Rangel v. Boehner
This article is from the archive of The New York Sun before the launch of its new website in 2022. The Sun has neither altered nor updated such articles but will seek to correct any errors, mis-categorizations or other problems introduced during transfer.
One of our favorite facts about the Constitution is that it prohibits Congress from passing any bills of attainder. These are laws condemning an individual to death — or inflicting other punishments. They had been used by some of the states and back in England and Europe. The Founders of America, however, just didn’t trust the legislature to mete out punishment to an individual and, instead, reserved such power to the courts.
Save for one situation. The Founders specifically empowered each house of Congress to determine the “Rules of its Proceedings” and to punish its members for what the Founders called “disorderly behaviour.” It didn’t get into details. But it did reserve the power to each house, so neither one, nor the other branches, could sit in judgment of the other. And there the power has sat more or less undisturbed for more than two centuries.
Now comes New York’s own Charles Rangel to hold the House to the standards of due process that would be required to mete out punishment to an ordinary citizen. He has just gone into United States District Court in the Columbia district and filed a case known as Rangel v. Boehner. He sues not only the Speaker but the House clerk and various members and staff of the Committee on Standards of Official Conduct. The Speaker and Clerk are sued as a matter of form, but various others are sued for what he insists is willfully violating his due process rights.
It happens that these columns defended Mr. Rangel at the time he was attacked by the New York Times. We don’t share much in the way of policy preferences with Mr. Rangel (save for the fact that he and the editor of the Sun are among the few who favor a restoration of the wartime draft*). But we’ve always felt that the rent control violations should have been addressed by repealing rent control and the tax violations by going to a national flat tax and the contretemps over the Rangel Center at City College by sending to Mr. Rangel not a subpoena but a thank you note.
Mr. Rangel’s lawsuit, in any event, is a constitutional cornucopia. In the past the courts have tended to decline to get involved in the internal affairs of the Congress, on the grounds that the wording of the Constitution leaves those affairs “non-justiciable.” This is not only because of the rules clause but also because of the clause that prohibits members of Congress from being questioned in any other place but Congress for speeches and debates made in either house.
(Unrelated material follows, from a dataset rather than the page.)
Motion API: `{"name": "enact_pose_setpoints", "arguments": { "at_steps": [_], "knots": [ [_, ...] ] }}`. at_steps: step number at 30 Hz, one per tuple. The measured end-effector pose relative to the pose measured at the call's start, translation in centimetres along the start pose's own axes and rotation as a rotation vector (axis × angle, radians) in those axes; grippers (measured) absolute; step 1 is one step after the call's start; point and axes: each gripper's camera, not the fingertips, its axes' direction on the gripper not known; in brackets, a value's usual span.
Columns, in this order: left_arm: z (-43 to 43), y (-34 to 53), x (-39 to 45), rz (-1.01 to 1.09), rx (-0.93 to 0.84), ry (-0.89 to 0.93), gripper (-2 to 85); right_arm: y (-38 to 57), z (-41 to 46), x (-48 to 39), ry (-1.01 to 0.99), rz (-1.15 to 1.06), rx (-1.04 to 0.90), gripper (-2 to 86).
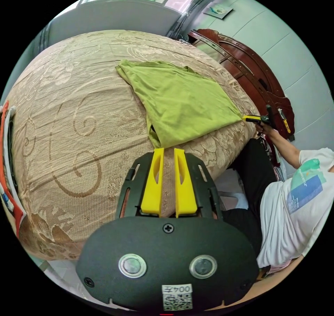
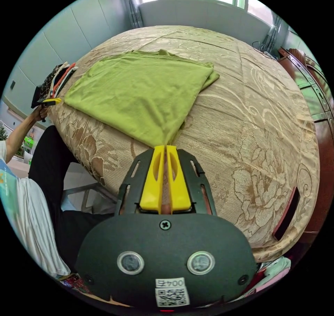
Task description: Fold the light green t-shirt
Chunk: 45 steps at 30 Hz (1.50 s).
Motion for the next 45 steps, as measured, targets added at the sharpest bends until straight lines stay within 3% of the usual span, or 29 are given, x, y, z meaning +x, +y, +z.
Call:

What Mr. Rangel is trying to do is to pierce these clauses to get at the question of due process. He alleges, among other things, that there were ex parte communications with the committee members who would be his judges and racist comments by staff. He includes a blistering memo sent to Zoe Lofgren, who chaired the House Ethics Committee in the 111th Congress, from its staff director, R. Blake Chisam. We’re not drawing any conclusion about the veracity of all the charges in either Mr. Chisam’s memo or in Mr. Rangel’s suit, save for the notion that if the facts are true, the issues strike us as serious.
We don’t mind saying, though, that it’s going to be something to see if the Rangel lawsuit does manage to pierce either the speech and debate clause or the rules and proceedings clause and bring the long arm of the law into the question of how the Congress is permitted to proceed against an individual — even if the individual is not some poor schlump being fleeing from a bill of attainder but one of the most powerful members of Congress, under attack in both the liberal and conservative press at a time when a tidal wave of reaction was building among the voters that eventually swept the Democrats from power in the House.
* Mr. Rangel has stressed his view that were a draft in effect the nation would be less likely to rush to war; the editor of the Sun doesn’t disagree on this head, but his motive is to empower the Army in wartime to get whom it wants most efficiently; the editor opposes a lottery system or other schemes that put fairness above the ability of the Army simply to review all possible draftees and tap those it reckons would be most useful for the war.